Borodovsky voluntarily put a system in place to grant access to potential users on a case-by-case basis. Researchers e-mail Borodovsky directly, “and if they are a faculty member in an established academic institution or an established company, we offer open access without any additional questions. But if it is some student from a problematic country or somebody who doesn’t identify himself, we don’t provide access.” Borodovsky noted that he has turned down a number of requests using this screening process. Once granted access, users can log on with a password, so the hundreds of researchers who use the database do not suffer any inconvenience beyond the initial request.
But while this approach may work for a database with hundreds of users, complications arise for larger-scale resources. “Just the administrative costs of maintaining controlled access is fairly high,” said Elliot Lefkowitz, a bioinformaticist at the University of Alabama, Birmingham, who maintains the Poxvirus Bioinformatics Resource (PBR).
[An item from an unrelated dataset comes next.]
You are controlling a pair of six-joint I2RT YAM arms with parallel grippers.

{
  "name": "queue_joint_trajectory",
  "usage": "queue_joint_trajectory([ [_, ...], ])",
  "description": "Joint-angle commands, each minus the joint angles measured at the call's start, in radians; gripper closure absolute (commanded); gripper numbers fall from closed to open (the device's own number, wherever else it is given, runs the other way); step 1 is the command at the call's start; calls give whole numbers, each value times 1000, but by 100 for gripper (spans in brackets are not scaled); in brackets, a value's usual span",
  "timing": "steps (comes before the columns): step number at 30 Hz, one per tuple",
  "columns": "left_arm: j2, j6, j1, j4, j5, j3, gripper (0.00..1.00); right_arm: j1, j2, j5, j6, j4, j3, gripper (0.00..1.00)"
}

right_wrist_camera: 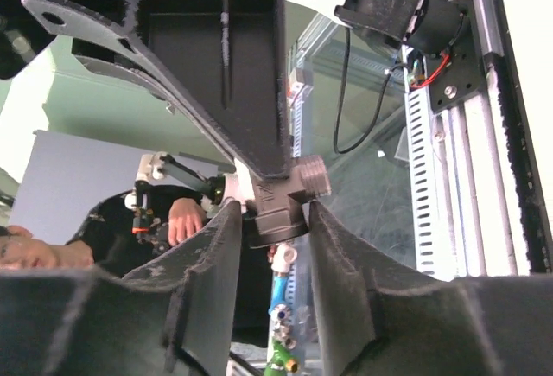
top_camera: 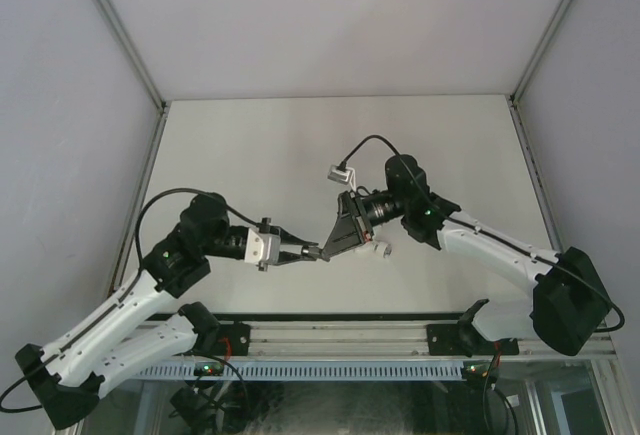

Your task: Install the water faucets

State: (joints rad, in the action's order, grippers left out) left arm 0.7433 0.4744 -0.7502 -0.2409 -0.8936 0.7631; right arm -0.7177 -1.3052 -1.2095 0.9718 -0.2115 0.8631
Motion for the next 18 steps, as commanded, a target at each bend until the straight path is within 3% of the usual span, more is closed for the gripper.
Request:
queue_joint_trajectory([
  [1,-18,-29,-9,18,29,33,100,-12,81,110,-146,42,49,56],
  [7,-62,-145,-9,133,102,-13,100,-20,181,375,-368,230,49,44],
  [10,-80,-267,-9,253,187,-52,100,-88,253,611,-512,295,24,41],
  [14,-88,-332,-9,315,156,-82,100,-212,367,829,-798,157,-112,41],
  [18,-79,-369,-9,336,107,-88,100,-290,430,883,-1013,29,-189,39],
])
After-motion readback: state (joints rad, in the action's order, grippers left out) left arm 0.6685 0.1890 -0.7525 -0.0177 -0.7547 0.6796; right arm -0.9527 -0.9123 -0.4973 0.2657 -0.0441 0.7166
An additional hurdle to stricter controls, Lefkowitz said, “is who is going to review the applications, and what criteria are they going to use to review it?” Finally, he added, it’s very easy to falsify information via e-mail and time-consuming to track down potential imposters.
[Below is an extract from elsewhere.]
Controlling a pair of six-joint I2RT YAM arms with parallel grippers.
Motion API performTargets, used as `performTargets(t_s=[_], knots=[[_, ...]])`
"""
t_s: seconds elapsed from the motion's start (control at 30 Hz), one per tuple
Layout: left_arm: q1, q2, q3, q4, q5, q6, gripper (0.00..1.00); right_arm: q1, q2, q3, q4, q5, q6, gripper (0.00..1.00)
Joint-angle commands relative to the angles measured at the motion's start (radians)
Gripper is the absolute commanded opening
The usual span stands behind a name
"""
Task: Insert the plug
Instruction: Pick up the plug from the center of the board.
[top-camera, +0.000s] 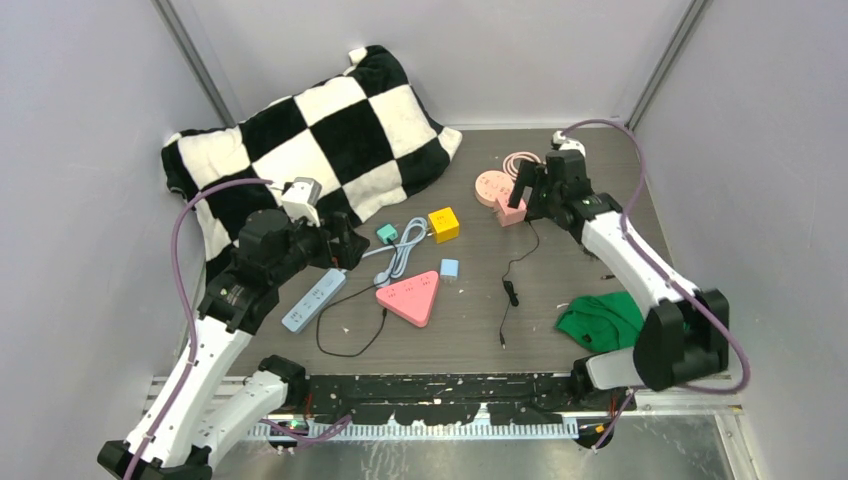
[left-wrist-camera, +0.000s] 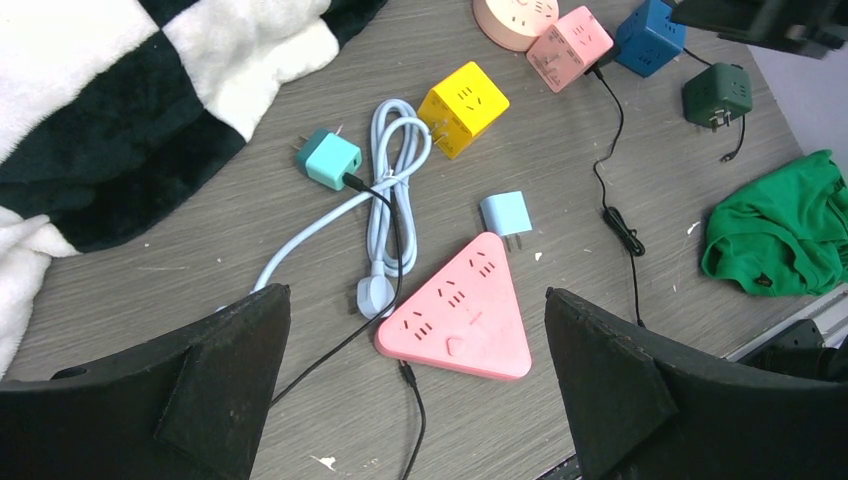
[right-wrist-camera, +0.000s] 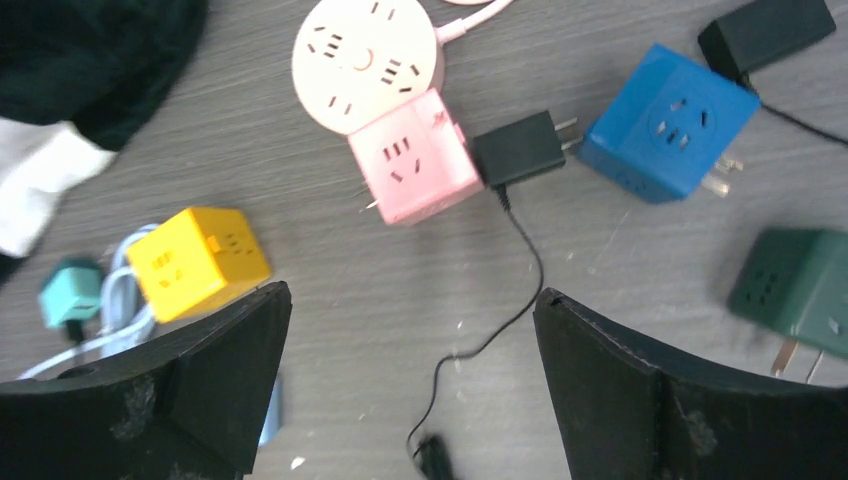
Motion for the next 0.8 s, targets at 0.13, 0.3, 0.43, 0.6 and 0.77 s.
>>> performTargets(t_s=[0.13, 0.3, 0.43, 0.6, 0.77], knots=[[0.006, -0.011, 0.001, 0.034, 0.026, 0.0, 1.0, -0.002, 0.255, 0.168, 0.11, 0.007, -0.195, 1.0], [0.006, -0.02, 0.003, 0.028, 0.023, 0.001, 1.0, -0.003, 0.367, 0.227, 0.081, -0.08, -0.239, 0.98], [0.006, -0.032, 0.005, 0.023, 0.004, 0.0, 1.0, -0.003, 0.435, 0.262, 0.059, -0.036, -0.242, 0.97], [0.006, -0.043, 0.002, 0.026, 0.009, 0.0, 1.0, -0.003, 0.49, 0.295, 0.046, -0.01, -0.266, 0.97], [0.006, -0.048, 0.003, 0.026, 0.011, 0.0, 1.0, -0.003, 0.53, 0.308, 0.033, -0.011, -0.29, 0.93]])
The PBR group has had “ongoing discussions for years as to whether all this should be out there in the public or whether it should be censored,” Lefkowitz said. Currently, the PBR reviews each piece of information it releases on a case-by-case basis, “but I think we’re always going to err on the side of openness in publication unless there is a strong, specific concern,” Lefkowitz said.
Salzberg said that the journal editors and scientists who crafted the recent policy statement considered the options of password protection and other controls, “but no one had an idea of how you could make that work. Most of the pathogens are already in GenBank, which means that countless thousands of people already have the data, so the genie is out of the bottle. You can’t put it back in.”
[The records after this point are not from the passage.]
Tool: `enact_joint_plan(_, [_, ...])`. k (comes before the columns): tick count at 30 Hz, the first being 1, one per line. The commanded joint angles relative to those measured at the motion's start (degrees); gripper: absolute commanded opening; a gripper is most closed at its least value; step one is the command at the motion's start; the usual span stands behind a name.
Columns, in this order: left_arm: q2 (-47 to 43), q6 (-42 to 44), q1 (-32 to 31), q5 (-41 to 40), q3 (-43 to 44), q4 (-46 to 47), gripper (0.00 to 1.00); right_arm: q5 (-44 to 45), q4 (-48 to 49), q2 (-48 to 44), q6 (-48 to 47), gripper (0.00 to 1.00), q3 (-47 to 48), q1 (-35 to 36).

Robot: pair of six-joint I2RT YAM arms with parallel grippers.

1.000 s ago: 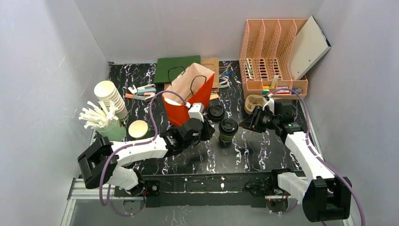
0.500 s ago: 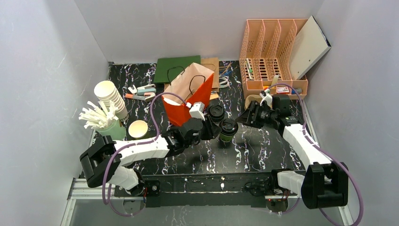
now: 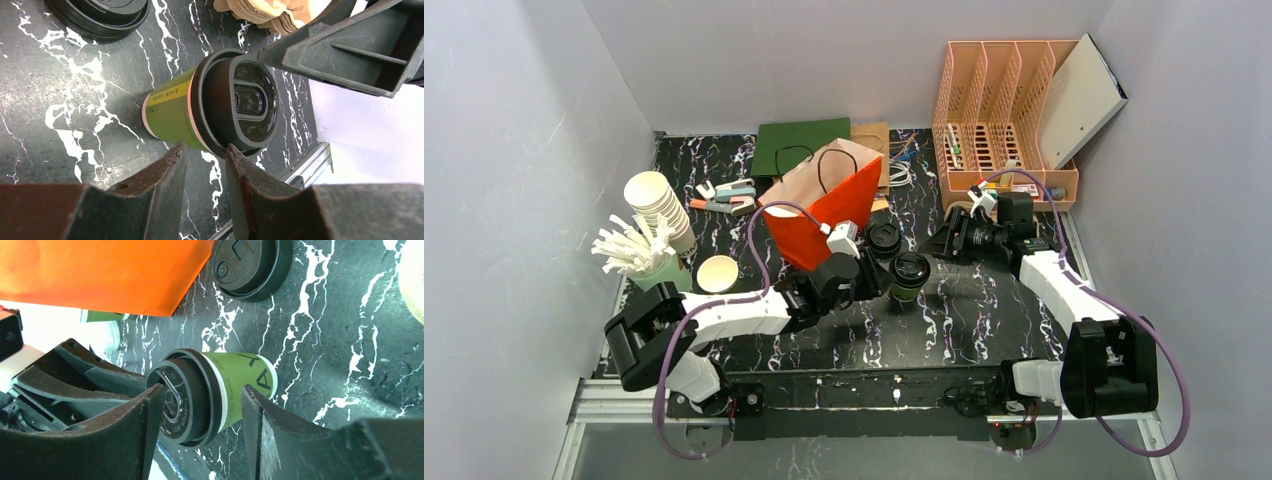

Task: Pack the takeout coffee
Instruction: Adjust the coffee cup at the center of the board.

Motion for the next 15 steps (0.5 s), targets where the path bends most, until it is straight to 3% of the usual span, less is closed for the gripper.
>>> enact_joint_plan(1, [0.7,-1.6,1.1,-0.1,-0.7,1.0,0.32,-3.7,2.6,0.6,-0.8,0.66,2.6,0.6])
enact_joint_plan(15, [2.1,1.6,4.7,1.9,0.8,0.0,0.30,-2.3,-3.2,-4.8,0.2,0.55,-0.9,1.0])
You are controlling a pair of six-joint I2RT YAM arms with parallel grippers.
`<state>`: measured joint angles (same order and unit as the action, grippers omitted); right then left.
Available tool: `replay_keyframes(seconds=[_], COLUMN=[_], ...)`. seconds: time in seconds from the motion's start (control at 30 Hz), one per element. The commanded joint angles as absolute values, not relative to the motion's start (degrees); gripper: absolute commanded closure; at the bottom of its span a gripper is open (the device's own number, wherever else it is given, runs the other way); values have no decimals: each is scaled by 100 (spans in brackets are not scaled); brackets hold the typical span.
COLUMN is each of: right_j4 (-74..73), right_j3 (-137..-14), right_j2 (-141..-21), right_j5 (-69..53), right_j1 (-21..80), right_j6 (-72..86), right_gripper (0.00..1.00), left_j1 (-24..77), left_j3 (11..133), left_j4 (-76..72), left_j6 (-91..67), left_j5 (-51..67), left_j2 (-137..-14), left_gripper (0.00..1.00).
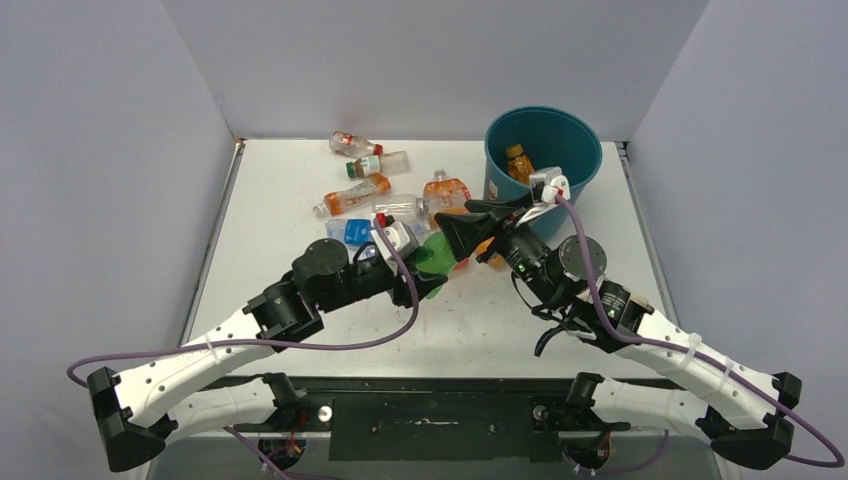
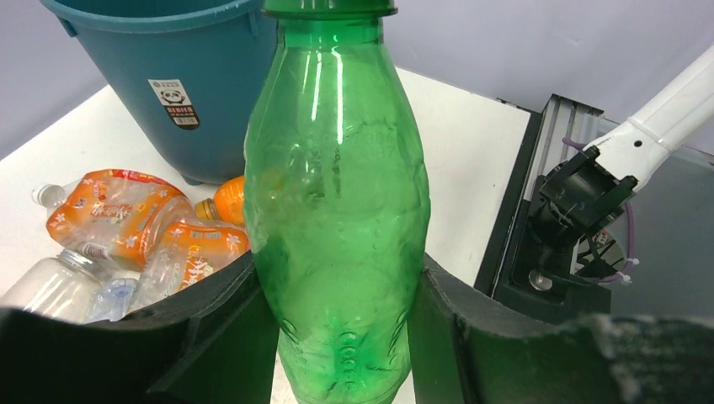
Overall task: Put the plastic bottles in the bin
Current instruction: Place the plastic bottle in the trash bin.
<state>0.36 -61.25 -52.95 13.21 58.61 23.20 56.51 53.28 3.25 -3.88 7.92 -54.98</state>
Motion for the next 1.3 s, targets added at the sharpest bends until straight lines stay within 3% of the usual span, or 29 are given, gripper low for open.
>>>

Another difficulty, Salzberg said, stems from the essential nature of bioinformatics data: It isn’t an end in itself, but is provided for biologists and other researchers to create follow-on products such as diagnostics, vaccines, and antibiotics. “If we don’t release it, we’d have to come up with some other way of getting the information to the people who are developing treatments, but that’s a large community and we don’t even know who they all are,” he said.
Funding Agencies to the Rescue?
The question of whether controls are placed on potentially dangerous biological data may ultimately be decided by the funding agencies. Salzberg said that sequencers generally propose a data release policy along with their grant request, “so if the funders want to modify that, they let us know, and we usually do modify it according to their wishes if we really want to do the project.”
The problem, however, is that different funding agencies mandate different levels of data access. “Some funding agencies want the data to be public, others don’t care, and some don’t want it to be made public, so that makes it pretty complicated,” said Scott White, a technical staff member at the Center for Human Genome Studies at Los Alamos National Laboratory who is studying microbial pathogens.
“We’ve been trying to get this resolved since the middle of last summer,” White said. “We have some guidelines, but no clear requirements. We have to live by what the sponsors tell us.”